Москва вокруг нее была совсем не та, в которой брали Скалдина. Из нее навсегда ушла праздничность, которую только и могли подпитывать непрерывным отбором веселых и сильных людей, исчезавших неизвестно куда. Их лица глядели с каждого листочка, и потому листочки были такие свежие. Теперь люди тоже исчезали, хотя и не так часто, но прежней радости уже не было ни в чем. Сила, которую она раньше чувствовала вокруг себя, словно надорвалась на войне. А может, вся она ушла в землю, бесполезно потратилась во время боев, когда жизнь проливалась из человека в никуда, а не усваивалась тем божеством, которое всех их хранило и обеспечивало. В общем, Москва стала серая, и даже новые здания, отстроенные взамен разрушенных, не добавляли ей красоты и света. Марина не могла этого объяснить, но чувствовала. Если бы в такой Москве появился прежний Скалдин, на него все оглядывались бы. Но таких, как он, больше не было, а другие мало годились в пищу. Их ели нехотя, без радости, чтобы не умереть.
В половине девятого никто не пришел, но она твердо решила ждать до девяти. Скалдин никогда не опаздывал, но мало ли какие у него могли быть обстоятельства. Только без четверти девять незнакомый мужской голос вдруг окликнул ее:
— Маруся!
Так называл ее он. С бешено заколотившимся сердцем она обернулась, но тут же увидела высокого молодого человека, навстречу которому бежала худенькая девушка с зонтом. Зонт вырывался у нее из рук, но она не смеялась, как смеялась бы Марина десять лет назад. Лицо у нее было хмурое и сосредоточенное, словно и ловить зонт, и бежать к молодому человеку — работа. Молодой человек не обнял ее, как обнял бы Скалдин, а только коротко прижал к себе, потом взял за руку, сунул ее в свой карман — согреть, — и они быстро пошли в сторону центра.

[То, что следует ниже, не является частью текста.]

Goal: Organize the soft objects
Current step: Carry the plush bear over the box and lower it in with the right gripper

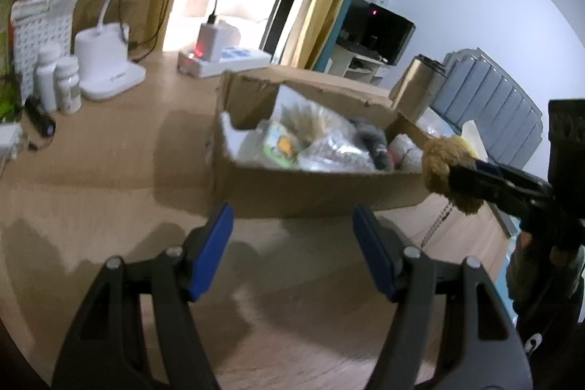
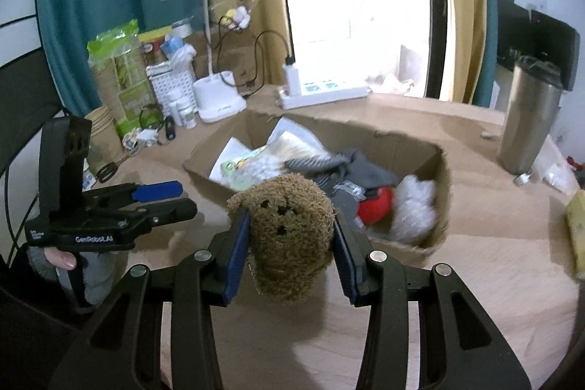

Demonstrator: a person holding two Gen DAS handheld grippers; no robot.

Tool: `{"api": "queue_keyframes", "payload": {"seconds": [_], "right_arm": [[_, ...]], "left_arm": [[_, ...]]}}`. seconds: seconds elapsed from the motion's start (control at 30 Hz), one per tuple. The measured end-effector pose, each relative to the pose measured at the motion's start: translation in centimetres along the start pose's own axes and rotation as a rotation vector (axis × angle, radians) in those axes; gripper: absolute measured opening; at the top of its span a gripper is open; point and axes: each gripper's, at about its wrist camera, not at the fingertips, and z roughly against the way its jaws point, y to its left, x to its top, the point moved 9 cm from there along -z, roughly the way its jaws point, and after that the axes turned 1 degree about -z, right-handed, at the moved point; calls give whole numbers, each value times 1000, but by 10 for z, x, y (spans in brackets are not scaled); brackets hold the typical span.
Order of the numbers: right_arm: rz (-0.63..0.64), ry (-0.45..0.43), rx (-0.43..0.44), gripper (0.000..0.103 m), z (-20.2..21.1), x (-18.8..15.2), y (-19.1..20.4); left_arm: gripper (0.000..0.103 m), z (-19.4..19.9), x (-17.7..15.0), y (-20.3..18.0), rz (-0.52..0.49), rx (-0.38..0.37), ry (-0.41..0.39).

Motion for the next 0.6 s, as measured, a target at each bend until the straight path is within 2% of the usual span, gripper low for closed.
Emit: {"api": "queue_keyframes", "payload": {"seconds": [0.27,0.6], "right_arm": [[-2,-48,-32,45,7,19,-21],[-17,-117,-69,45,16,42,-44]], "left_arm": [[70,3,23,-23,-77,-12,-41],[70,7,47,-40,-104,-29,-82]]}}
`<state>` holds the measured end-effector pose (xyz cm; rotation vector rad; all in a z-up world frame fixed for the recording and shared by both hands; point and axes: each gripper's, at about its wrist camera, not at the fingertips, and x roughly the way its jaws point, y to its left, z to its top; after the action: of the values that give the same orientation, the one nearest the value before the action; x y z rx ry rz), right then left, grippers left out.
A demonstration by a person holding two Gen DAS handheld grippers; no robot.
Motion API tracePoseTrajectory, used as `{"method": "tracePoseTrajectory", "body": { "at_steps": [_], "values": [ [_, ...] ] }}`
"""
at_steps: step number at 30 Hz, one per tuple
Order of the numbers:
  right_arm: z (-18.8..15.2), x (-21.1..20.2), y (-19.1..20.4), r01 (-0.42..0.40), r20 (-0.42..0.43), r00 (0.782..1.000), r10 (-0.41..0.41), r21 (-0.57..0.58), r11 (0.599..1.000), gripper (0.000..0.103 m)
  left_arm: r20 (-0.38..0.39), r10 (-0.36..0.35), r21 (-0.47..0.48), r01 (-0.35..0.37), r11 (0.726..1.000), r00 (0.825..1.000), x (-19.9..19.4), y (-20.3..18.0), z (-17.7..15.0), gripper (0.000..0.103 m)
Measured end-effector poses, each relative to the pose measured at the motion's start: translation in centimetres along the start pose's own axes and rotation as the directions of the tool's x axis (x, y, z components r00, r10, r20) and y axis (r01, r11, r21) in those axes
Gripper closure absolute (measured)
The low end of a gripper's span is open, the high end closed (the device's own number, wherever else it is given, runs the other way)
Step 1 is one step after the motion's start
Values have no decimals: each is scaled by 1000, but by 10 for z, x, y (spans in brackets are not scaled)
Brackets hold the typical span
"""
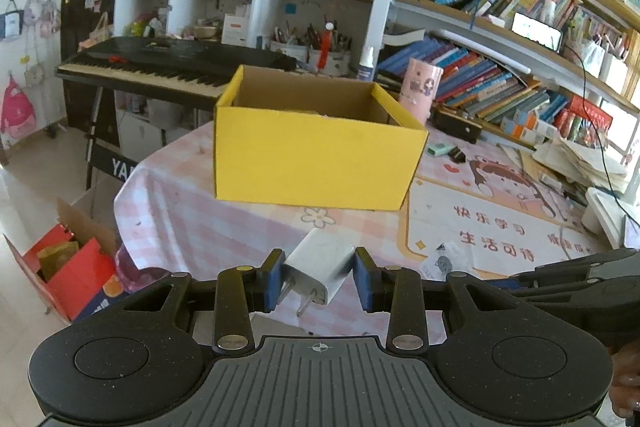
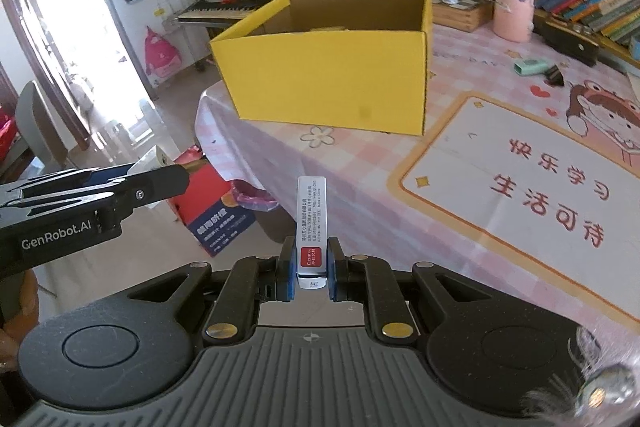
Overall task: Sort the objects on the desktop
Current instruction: 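Carry the plug and card with both tools over the yellow box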
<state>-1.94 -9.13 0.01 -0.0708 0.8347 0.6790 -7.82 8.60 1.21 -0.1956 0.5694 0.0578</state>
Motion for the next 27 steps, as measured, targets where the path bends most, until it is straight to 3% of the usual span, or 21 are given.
{"method": "tracePoseTrajectory", "body": {
  "at_steps": [15, 27],
  "values": [
    [28, 0, 6, 9, 56, 998, -8, -27, 1000, 90, 81, -9, -1, 9, 1000, 997, 4, 9, 24, 68],
    [92, 2, -9, 8, 158, 987, -4, -22, 1000, 90, 170, 0, 7, -2, 1000, 985, 29, 9, 73, 68]
  ]
}}
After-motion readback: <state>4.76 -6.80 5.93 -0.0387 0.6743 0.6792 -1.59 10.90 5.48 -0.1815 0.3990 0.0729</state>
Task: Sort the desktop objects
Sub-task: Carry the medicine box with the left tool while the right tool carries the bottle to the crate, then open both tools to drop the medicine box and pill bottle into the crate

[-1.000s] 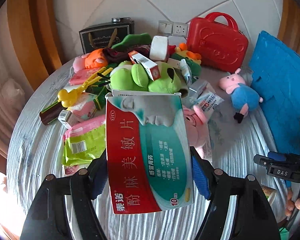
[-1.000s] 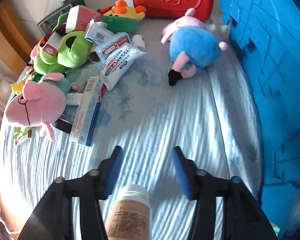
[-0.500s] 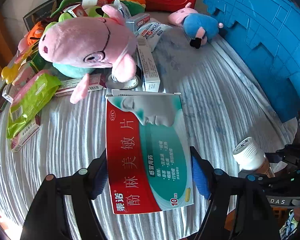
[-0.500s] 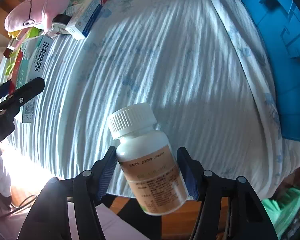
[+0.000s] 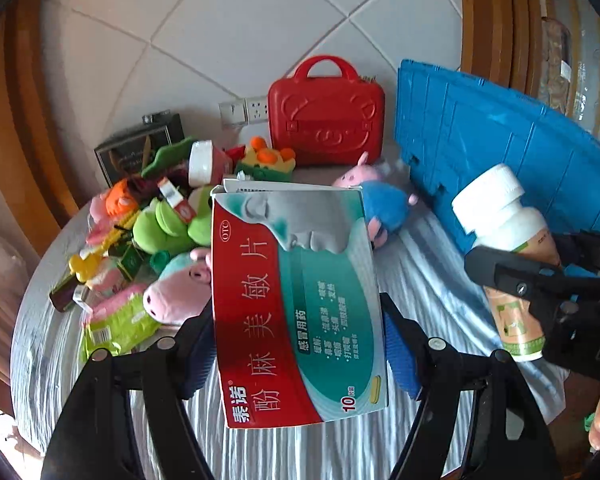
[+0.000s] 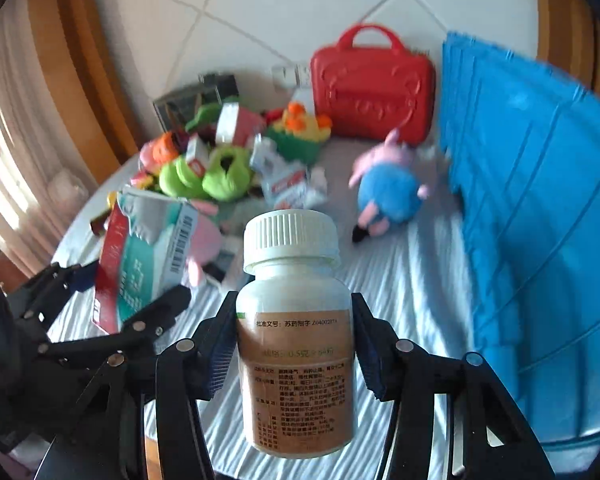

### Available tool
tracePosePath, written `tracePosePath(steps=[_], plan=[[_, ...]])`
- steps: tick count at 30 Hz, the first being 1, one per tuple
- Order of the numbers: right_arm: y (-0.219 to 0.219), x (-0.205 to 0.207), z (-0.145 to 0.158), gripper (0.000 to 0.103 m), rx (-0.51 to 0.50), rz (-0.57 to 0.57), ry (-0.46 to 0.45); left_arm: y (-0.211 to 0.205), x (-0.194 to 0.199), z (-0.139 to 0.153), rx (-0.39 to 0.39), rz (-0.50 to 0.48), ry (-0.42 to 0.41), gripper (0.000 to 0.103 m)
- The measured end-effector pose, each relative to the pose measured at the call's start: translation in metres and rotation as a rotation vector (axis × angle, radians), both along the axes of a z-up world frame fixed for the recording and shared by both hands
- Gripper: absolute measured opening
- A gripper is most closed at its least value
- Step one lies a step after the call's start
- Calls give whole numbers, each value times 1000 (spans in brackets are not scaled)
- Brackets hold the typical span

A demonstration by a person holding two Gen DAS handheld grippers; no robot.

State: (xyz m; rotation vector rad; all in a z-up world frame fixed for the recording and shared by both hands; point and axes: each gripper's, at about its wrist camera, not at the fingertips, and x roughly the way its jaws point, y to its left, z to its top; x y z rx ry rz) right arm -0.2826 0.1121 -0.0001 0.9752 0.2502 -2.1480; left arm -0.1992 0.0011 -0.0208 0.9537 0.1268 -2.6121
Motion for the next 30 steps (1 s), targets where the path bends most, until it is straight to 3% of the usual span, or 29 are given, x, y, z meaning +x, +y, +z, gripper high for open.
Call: tracePosePath(steps=[5,11,16,20,30], plan=[[63,4,85,52,-140,-69,210,52,-21,58,-18,-89,132,72],[158,-12,132,52,-189,-246,376,138,-58,109,-37,-209,234,72],[232,-42,141,52,-162,-388,412,210,-91,125,-45,-294,239,72],[272,-66,135,52,-129,-468,400,252,-111,123,-20,-342,194,72],[324,-110,96,52,-89,-531,316,291,-137,107,2,-371,108,72]])
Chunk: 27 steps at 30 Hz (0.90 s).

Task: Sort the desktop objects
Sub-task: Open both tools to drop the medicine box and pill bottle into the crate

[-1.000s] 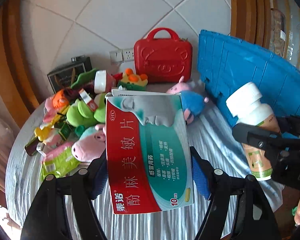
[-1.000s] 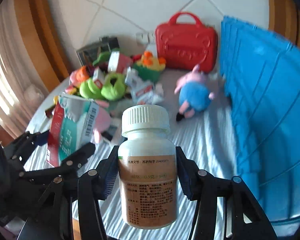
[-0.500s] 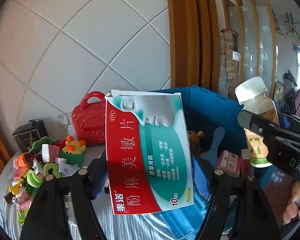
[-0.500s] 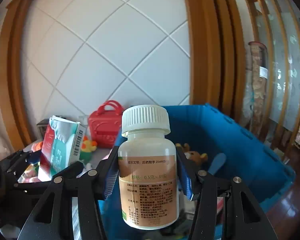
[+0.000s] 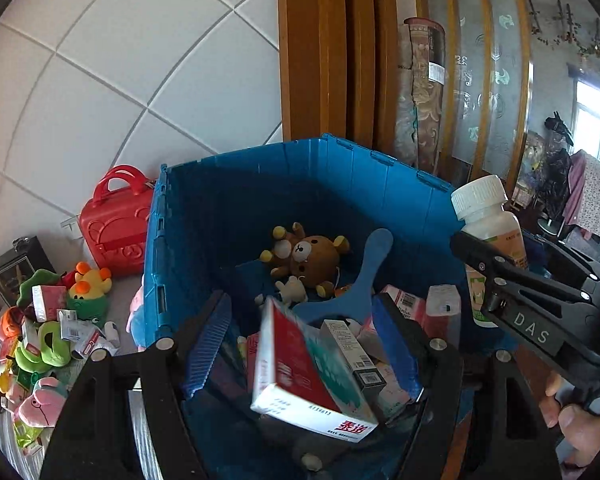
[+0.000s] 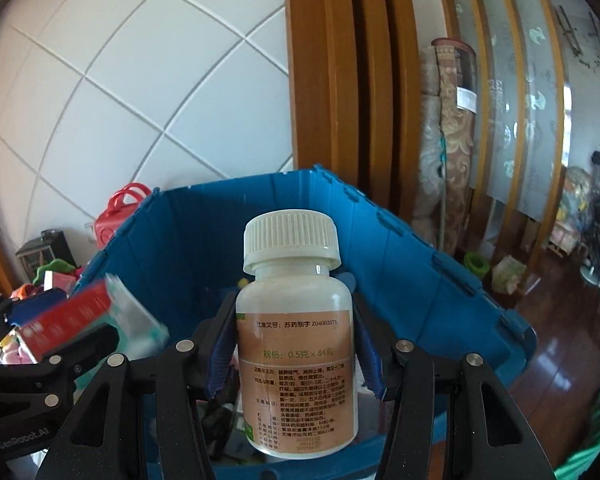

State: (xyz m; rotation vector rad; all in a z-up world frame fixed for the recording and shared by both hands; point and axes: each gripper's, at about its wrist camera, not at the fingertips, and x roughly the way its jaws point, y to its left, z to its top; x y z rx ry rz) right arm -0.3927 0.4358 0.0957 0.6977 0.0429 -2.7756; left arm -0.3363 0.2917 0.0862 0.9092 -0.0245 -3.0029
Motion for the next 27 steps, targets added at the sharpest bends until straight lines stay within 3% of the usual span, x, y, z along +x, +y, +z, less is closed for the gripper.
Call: tracePosePath(steps=[12,13,15,16,20,27], plan=[[8,-26,-19,53,14,-8,-45,0,-7,-5,5,29,-26,72],[9,-26,-19,55,14,-16,-41,-1,-6,-5,6,30,-27,72],[10,-25,-19,88,23,-39,-39,-4,-4,-4,12,32,-26,72],[10,-23,-18,95,30,-54,-29,-7,-3,-4,18,35,-24,72],[8,-11,-9,102,65,-84,4,-20,5,-2,42,53,-15,72],[-6,25,10,103,68,-89,64,-55,36,7,58,107,54,72]])
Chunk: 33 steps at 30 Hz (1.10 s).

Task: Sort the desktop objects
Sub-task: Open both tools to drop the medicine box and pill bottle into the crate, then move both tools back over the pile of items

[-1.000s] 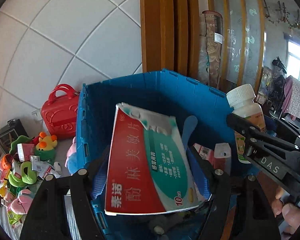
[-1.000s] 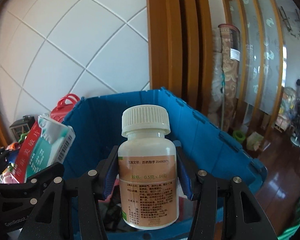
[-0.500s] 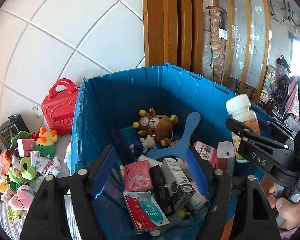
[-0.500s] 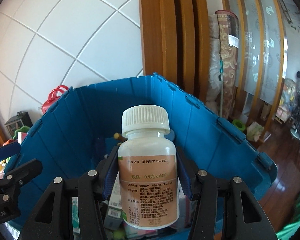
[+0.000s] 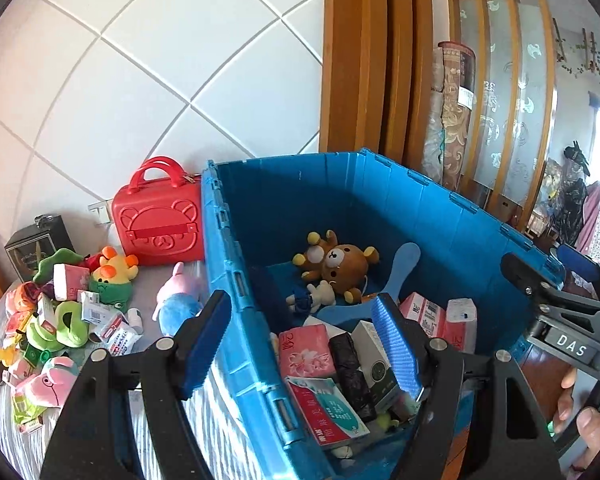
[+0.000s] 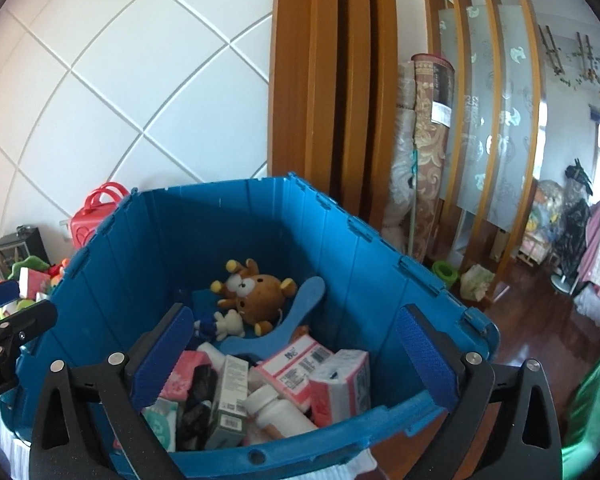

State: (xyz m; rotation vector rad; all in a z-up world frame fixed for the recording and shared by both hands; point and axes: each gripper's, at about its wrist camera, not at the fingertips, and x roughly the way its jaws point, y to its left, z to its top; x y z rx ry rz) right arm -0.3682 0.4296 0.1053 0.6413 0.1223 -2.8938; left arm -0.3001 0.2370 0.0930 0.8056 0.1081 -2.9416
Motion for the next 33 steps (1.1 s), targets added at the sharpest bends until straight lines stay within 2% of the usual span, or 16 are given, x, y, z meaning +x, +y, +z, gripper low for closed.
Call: tracePosePath(steps=[4,9,13,18,23,26,29,33], plan=[[-19,25,17,103,-41,61,59,-33,25,7,1,63,55,73],[-67,54,34,103,-79,188,109,-90,56,9,-12,172,97,73],[-122,71,38,103,-77,288,116,-152,78,-4,-3,261,82,73],[-206,88,29,103,-47,412,74,-246,111,-37,14,376,5,73],[-295,94,-3,103,-11,497,-40,-337,148,-79,13,480,-100,73],[-342,96,-31,103,6,520,-119,-390,171,-105,38,537,-161,73],[-380,95,-65,103,40,521,-202,-441,192,-135,65,578,-220,73],[-416,86,-118,103,107,466,-322,-496,216,-183,103,613,-319,73]])
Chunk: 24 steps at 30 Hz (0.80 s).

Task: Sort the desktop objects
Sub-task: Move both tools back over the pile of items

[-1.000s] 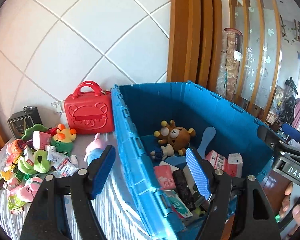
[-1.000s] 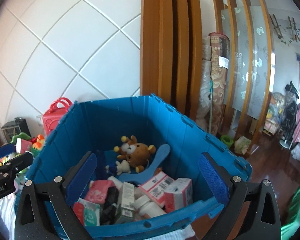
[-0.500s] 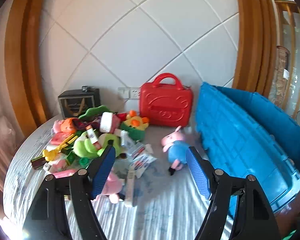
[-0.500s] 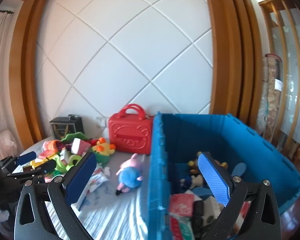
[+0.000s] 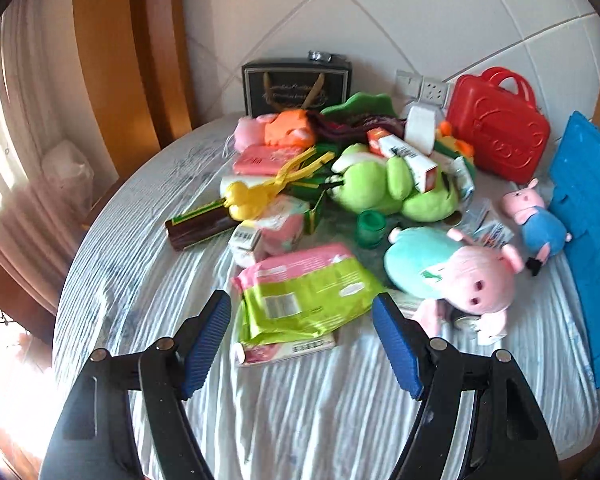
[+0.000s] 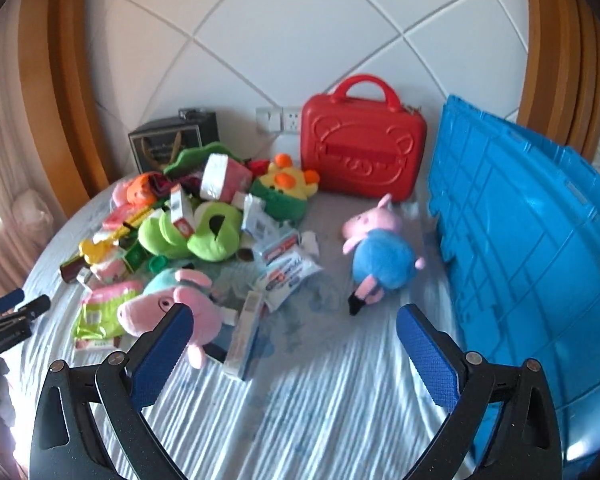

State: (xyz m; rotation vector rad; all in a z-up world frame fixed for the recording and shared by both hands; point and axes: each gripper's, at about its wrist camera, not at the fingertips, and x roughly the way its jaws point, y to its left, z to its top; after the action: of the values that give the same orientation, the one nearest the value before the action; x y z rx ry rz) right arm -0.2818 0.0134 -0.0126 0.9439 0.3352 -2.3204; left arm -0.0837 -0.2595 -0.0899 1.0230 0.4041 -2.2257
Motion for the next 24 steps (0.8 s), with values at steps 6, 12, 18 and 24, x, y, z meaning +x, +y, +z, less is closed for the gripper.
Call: tracePosePath(steps=[6,12,18,24], plan=[[-18,-14,-78,103,116,-77,-173,-55,25,-75,85,16,-151,73],[-27,-25,-127,103,185,-120,-278,-76,25,-119,177,-75,-175,73],[-40,-25,-152,103,228,-122,-328,-57,1,-128,189,-253,-170,73],[-46,-25,-156,103,252,-109,-330,-41,-32,-141,221,-303,-209,73]])
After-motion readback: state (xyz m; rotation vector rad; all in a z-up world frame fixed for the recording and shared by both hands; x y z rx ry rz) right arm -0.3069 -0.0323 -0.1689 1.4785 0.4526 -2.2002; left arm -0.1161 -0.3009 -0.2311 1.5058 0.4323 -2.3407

После этого Марина отчего-то не стала дожидаться девяти, а медленно, снова пешком, пошла прочь. Именно тут ей стало ясно, что никто не придет. Она могла доехать до Арбата на метро, с пересадкой, но хотела именно идти, и только на ходу, на углу Петровки, ей вспомнилось, что в Москве есть и другой, новый почтамт. Так иногда называли Центральный телеграф, построенный лет десять назад на улице Горького, наискось от Художественного театра. Может быть, Скалдин ждал ее там, а может быть, и до сих пор стоял там, но все то же тайное знание сказало ей, что никакого Скалдина нигде нет. Словно эта другая, чужая Маруся раз навсегда подтвердила ей, что ждать больше нечего. Это же тайное знание говорило ей раньше, что бесполезно хлопотать за Наталью Семеновну и Скалдина, и бесполезно просить Савина, и не нужно ничего ждать. Все происходило навсегда.
Дома она сказала Кате, что папа не пришел, что это была чья-то плохая шутка или кто-то ошибся номером. Он погиб на войне, и ждать больше не надо.
— Но ведь находятся! У Сони отец нашелся, он был в плену и вернулся! — сказала Катя, которая к приходу отца убрала квартиру и вырезала три бумажные салфетки — для их первого тройственного чаепития.